══ MATERIAL PROVIDED
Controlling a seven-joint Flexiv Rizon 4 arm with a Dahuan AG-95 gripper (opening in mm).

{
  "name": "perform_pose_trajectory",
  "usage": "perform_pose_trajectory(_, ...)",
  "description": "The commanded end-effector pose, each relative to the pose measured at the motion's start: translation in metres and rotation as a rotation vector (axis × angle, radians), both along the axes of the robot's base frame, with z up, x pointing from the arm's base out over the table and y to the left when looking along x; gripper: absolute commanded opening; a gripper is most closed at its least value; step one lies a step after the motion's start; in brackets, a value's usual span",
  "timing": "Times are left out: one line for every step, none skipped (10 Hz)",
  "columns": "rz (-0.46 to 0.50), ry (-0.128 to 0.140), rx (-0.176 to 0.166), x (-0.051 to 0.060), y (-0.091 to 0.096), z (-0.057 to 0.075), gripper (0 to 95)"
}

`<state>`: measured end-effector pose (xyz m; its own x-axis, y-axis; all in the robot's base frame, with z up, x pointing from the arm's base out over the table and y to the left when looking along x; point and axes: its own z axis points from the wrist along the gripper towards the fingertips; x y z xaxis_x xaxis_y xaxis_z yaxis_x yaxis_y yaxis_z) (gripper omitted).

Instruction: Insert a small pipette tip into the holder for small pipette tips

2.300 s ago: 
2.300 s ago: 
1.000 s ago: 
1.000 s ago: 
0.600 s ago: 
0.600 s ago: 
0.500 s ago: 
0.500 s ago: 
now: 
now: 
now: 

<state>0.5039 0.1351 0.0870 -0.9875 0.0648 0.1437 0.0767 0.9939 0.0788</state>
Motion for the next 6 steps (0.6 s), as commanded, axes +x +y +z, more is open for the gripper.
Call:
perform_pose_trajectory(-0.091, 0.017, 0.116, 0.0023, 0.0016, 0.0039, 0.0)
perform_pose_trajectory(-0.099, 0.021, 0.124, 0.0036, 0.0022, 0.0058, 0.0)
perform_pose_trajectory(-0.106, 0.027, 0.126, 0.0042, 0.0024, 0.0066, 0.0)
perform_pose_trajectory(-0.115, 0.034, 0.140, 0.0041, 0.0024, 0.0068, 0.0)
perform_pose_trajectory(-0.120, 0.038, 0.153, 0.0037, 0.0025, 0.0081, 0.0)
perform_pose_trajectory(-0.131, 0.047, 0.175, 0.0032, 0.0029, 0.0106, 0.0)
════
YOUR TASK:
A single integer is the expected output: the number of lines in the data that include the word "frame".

RESULT FOR THIS TASK:
2